Sudan war crime trial of former oil firm executives starts in Sweden

Prosecutors say ex-chair and CEO were complicit in atrocities by Sudanese army and militias, which both deny

Protesters burn tyres in Khartoum in 2021. Former president Omar al-Bashir is wanted by the international criminal court in The Hague for genocide. [AFP | Getty Images]

Two former executives of a Swedish oil company have gone on trial in Stockholm, accused of complicity in war crimes in Sudan between 1999 and 2003 – charges they both deny.

Ian Lundin, a Swede, and Alex Schneiter, a Swiss national, are accused of asking Sudan’s government to make its military responsible for security at the site of one of Lundin Oil’s exploration fields, which later led to aerial bombings, killing of civilians and burning of entire villages, according to the prosecution.

Arriving in court, Lundin, the company’s former chair, said he and Schneiter, the former chief executive, were looking “forward to defending ourselves”.

“This has been a very long process, we have had this case hanging over us for 14 years, today it’s the first day of the trial and it will be a very long trial,” he told reporters at Stockholm district court. “We look forward to defending ourselves in a court of law and we believe also that we will receive a fair trial.”

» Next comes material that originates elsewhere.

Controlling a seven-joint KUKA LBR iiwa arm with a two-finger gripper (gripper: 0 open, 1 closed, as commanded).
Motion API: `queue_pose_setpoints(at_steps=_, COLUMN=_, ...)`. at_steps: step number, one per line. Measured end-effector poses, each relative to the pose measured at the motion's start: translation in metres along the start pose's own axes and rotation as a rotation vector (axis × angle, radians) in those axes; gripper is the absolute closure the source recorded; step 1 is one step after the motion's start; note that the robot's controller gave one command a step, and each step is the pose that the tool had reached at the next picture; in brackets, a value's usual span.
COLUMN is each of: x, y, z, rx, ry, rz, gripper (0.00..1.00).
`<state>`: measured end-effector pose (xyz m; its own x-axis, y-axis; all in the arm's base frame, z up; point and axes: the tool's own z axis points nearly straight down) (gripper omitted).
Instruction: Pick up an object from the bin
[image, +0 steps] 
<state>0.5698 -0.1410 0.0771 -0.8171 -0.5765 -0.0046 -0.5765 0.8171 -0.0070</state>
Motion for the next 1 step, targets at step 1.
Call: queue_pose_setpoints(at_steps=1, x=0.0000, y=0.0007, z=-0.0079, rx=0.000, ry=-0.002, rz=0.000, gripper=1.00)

The trial is expected to take about two and a half years, concluding in early 2026. The 61 witnesses from around the world will include experts, Lundin employees, former UN staff and the former Swedish prime minister Carl Bildt, who sat on Lundin Oil’s board from 2001 until becoming foreign minister in 2006.

Bildt, who was questioned by prosecutors in 2015, told the Swedish newspaper Dagens Nyheter that it was “highly bizarre that it took a quarter of a century to arrive at something”.

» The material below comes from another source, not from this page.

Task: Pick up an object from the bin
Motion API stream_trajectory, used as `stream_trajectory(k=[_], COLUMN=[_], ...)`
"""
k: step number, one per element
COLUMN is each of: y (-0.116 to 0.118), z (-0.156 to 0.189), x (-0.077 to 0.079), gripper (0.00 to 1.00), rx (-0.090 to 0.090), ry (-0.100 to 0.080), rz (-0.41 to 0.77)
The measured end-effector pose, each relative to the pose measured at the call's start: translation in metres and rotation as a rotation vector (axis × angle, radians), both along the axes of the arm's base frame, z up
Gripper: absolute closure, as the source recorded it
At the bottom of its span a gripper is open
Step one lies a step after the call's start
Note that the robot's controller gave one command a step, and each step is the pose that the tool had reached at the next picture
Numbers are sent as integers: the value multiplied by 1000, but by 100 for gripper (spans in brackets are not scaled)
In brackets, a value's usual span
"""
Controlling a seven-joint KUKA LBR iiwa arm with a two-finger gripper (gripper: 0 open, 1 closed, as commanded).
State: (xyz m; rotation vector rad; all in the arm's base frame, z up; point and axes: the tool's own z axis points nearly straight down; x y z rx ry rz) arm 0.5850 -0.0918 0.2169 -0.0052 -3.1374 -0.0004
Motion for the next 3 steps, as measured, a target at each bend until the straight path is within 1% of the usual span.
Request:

The prosecution is being run by the national unit against organised crime and is expected to present its case from Thursday until 8 November.

Prosecutors say the then Lundin Oil – now known as Orrön Energy – asked Khartoum to secure a potential oilfield in what is now South Sudan, knowing this would mean seizing the area by force.

This made the executives complicit in war crimes that were then carried out by the Sudanese army and allied militia against civilians, according to the 2021 indictment.

The prosecution agency said then that the men were involved in actions that contravened international law.

“What constitutes complicity in a criminal sense is that they made these demands despite understanding or, in any case being indifferent to, the military and the militia carrying out the war in a way that was forbidden according to international humanitarian law,” the agency said in 2021.

The company and Schneiter have denied the allegations.

Prosecutors in 2021 also filed a claim to confiscate 1.4bn krona (£100m) from the company, corresponding to profits from the sale of the Sudan business in 2003.

Last week, Orrön Energy – the company’s name since 2022 when it sold its oil and gas operations to Norway’s Aker BP in £11bn deal – said prosecutors had increased the claim to 2.4bn krona.

The company has said it will contest the claim.

Sweden launched the investigation in 2010 following a report on the company’s presence in Sudan by the Dutch non-governmental organisation PAX.

Sudan waged war for decades in South Sudan, which became independent in 2011, and elsewhere in the country. The former president Omar al-Bashir, who ruled between 1989 and 2019, is wanted by the international criminal court in The Hague for genocide and other alleged war crimes, which he denies.